The Billion-Dollar Question

Will Arizona voters approve a one-cent sales-tax hike this May?

Gov. Jan Brewer finally got what she wanted last week: A sales-tax ballot question without any strings attached.

It took 10 months of intense political battles, but a group of Republicans and Democrats finally joined forces to ask voters on May 18 to approve a temporary, one-cent-per-dollar increase.

Arizona, which will face an estimated shortfall of as much as $3.5 billion in the fiscal year that begins in July, is in desperate need of additional revenue if the state is going to continue to adequately fund schools, provide health-care programs, keep parks open and continue other state programs.

A budget that Brewer recommended last month would eliminate all-day kindergarten, kick hundreds of thousands of people off state-subsidized health insurance, sharply curtail services for the mentally ill, eliminate GED and adult-education programs for people who don't make it through the school system, dump state support for gifted students in public schools, and force a wide range of cuts in other areas. (See "Slashing the State," Jan. 21.)

Those cuts would be required even if voters approve the sales tax, according to Brewer.
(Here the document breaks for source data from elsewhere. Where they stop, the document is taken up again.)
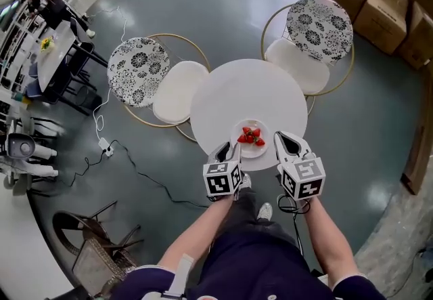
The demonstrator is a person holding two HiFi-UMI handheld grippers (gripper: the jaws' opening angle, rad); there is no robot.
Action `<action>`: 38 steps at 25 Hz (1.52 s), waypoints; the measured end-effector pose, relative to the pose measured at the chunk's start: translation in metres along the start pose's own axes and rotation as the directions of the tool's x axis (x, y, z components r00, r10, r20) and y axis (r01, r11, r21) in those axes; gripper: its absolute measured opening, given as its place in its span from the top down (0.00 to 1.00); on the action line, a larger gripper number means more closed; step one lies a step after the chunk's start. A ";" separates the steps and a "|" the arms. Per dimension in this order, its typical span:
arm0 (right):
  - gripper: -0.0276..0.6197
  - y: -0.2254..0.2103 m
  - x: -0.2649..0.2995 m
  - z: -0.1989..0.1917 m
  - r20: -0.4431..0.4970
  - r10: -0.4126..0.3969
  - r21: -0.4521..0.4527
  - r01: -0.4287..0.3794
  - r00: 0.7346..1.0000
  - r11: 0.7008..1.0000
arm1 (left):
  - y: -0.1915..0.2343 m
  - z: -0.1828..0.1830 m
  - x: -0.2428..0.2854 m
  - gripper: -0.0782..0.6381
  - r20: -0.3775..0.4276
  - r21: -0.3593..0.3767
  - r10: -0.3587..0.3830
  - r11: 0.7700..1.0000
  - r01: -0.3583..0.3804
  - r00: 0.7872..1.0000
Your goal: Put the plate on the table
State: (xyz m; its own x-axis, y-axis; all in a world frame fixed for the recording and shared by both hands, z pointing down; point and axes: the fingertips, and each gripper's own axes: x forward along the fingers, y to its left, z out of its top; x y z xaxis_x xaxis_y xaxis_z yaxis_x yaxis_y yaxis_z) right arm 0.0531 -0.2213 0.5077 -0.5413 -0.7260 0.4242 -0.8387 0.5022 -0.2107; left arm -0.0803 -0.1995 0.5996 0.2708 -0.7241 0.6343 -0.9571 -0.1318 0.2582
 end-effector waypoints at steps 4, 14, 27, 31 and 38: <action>0.95 0.009 -0.005 0.007 0.026 0.012 -0.011 -0.012 1.000 1.000 | -0.023 0.026 -0.023 0.73 0.099 0.151 -0.071 0.987 0.056 0.993; 0.95 0.042 -0.023 0.036 0.096 0.069 -0.052 -0.064 0.993 0.997 | -0.061 0.068 -0.081 0.87 0.246 0.295 -0.194 0.948 0.118 0.950; 0.95 0.076 -0.059 0.073 0.206 0.143 -0.112 -0.122 0.968 0.986 | -0.091 0.099 -0.136 0.88 0.352 0.319 -0.291 0.931 0.178 0.890; 0.95 0.084 -0.068 0.081 0.232 0.160 -0.125 -0.134 0.959 0.983 | -0.099 0.101 -0.146 0.88 0.356 0.326 -0.324 0.922 0.208 0.877; 0.95 0.090 -0.076 0.082 0.241 0.179 -0.137 -0.149 0.954 0.979 | -0.108 0.100 -0.155 0.88 0.349 0.334 -0.349 0.913 0.233 0.870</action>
State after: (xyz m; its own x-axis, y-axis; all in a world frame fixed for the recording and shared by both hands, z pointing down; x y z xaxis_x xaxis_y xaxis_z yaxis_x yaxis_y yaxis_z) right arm 0.0137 -0.1597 0.3845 -0.6809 -0.7159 0.1546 -0.7324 0.6645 -0.1488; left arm -0.0288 -0.1405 0.4006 0.5336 -0.8200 0.2070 -0.8457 -0.5150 0.1399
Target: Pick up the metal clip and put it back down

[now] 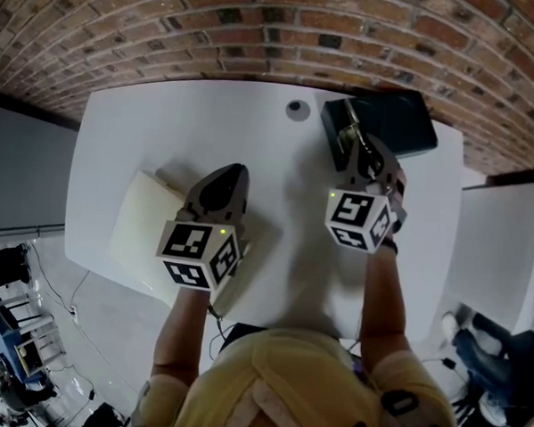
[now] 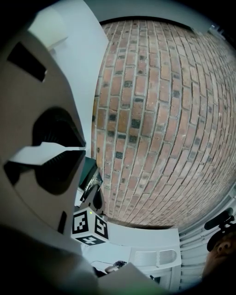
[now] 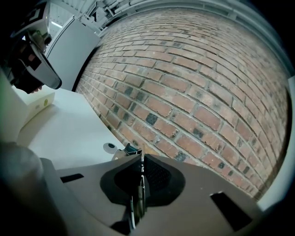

If voters reject the plan, the cuts will be even deeper.

State lawmakers had been reluctant to ask voters to approve the sales tax unless certain strings were attached. Republicans have been advocating for a package of future income and corporate tax cuts to go along with the sales-tax hike. GOP lawmakers argue that these tax cuts, which will overwhelmingly benefit Arizona's wealthiest residents, will spur the economy.

A version of that proposal has already passed the House of Representatives this year, but Senate President Bob Burns says it's "on hold" in the Senate until the state's current budget problems are resolved.

Democrats have opposed that plan, because they say it will only shift the tax burden from wealthy Arizonans to poor and middle-class residents. Plus, they point out that the sales tax would be a temporary measure, while the income and business tax cuts would be permanent, unless two-thirds of state lawmakers vote to reverse the cuts—which has never happened since Arizona established a super-majority requirement for raising taxes.

Democrats have been advocating a major overhaul of the state's tax system to spread the tax burden over a wider base so it is less dependent on construction activity and consumer spending. They've suggested lowering the sales-tax rate while extending it to services, from legal bills to haircuts. They've also pitched other tax increases, such as a tax on nonrenewable energy generation that would partially be paid by out-of-state customers of power companies that export electricity.

But Republicans, who remain in control of the Legislature, have been cool to any talk of new taxes.

Last week, lawmakers on both sides of the aisle decided that the time for debate had passed, and it was time to let voters have a say on the sales-tax hike, although some Republicans who voted for it said they hoped it would be defeated at the polls.

Whether voters will support it remains to be seen, but at least one pollster has told the Weekly that the sales tax had more support than alternatives such as raising income taxes on wealthy Arizonans or extending the sales tax to services.

Resistance to the sales tax on the right end of the political spectrum will be fierce. After lawmakers finally agreed to put the question to voters, attorney John Munger, who is seeking to unseat Jan Brewer in the GOP gubernatorial primary, called the idea of raising taxes "madness."

"Raising taxes will kill thousands of jobs at a time when we need them most," Munger said in a statement. "Another tax increase will also help ensure that Arizona remains one of the least competitive states to do business."

But Brewer may find a boost from the business community.

Glenn Hamer, president and CEO of the Arizona Chamber of Commerce and Industry, says his organization supports the idea of raising the sales tax temporarily to help Arizona through the current economic crisis—but he wants some kind of business tax cuts, too.

"Some sort of tax increase would be necessary to help Arizona through the most difficult budget period in its history, so long as it is coupled with longer-term, job-creating measures," Hamer says.

Meanwhile, political activists on the left will probably support the tax, but some warn that it will not provide enough revenue to get Arizona through the next few years.

"A one-cent sales tax is too little, too late," says Penelope Jacks of the Children's Action Alliance. "We would support it, but it's not going to fix the problems."